(COLLECTED MATERIAL Opens)

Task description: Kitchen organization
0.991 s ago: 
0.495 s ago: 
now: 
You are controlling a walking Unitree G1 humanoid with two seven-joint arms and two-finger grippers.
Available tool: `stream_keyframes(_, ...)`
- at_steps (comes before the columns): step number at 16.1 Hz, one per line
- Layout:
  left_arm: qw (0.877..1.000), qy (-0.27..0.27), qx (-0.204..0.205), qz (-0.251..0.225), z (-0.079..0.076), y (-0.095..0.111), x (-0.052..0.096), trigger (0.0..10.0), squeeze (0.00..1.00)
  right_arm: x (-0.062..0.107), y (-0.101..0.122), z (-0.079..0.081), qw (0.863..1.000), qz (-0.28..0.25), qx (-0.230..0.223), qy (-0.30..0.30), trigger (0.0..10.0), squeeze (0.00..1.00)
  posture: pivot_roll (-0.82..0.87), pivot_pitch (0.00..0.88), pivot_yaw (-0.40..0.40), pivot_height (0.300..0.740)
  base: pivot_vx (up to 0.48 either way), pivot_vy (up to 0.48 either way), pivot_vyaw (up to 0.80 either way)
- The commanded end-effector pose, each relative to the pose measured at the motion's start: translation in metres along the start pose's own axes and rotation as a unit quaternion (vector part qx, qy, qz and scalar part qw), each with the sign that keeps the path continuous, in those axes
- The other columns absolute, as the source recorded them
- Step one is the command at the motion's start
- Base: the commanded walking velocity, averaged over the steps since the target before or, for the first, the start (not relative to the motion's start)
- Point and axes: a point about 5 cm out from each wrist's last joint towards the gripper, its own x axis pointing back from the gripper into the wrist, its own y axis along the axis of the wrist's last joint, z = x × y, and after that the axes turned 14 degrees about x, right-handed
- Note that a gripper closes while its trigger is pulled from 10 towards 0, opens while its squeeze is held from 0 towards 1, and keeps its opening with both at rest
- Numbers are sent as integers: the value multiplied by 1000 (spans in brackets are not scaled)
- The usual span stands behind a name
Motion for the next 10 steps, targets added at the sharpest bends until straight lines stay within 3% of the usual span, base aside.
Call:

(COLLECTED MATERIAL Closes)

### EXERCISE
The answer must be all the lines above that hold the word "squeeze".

### EXPECTED OUTPUT
  left_arm: qw (0.877..1.000), qy (-0.27..0.27), qx (-0.204..0.205), qz (-0.251..0.225), z (-0.079..0.076), y (-0.095..0.111), x (-0.052..0.096), trigger (0.0..10.0), squeeze (0.00..1.00)
  right_arm: x (-0.062..0.107), y (-0.101..0.122), z (-0.079..0.081), qw (0.863..1.000), qz (-0.28..0.25), qx (-0.230..0.223), qy (-0.30..0.30), trigger (0.0..10.0), squeeze (0.00..1.00)
- Note that a gripper closes while its trigger is pulled from 10 towards 0, opens while its squeeze is held from 0 towards 1, and keeps its opening with both at rest

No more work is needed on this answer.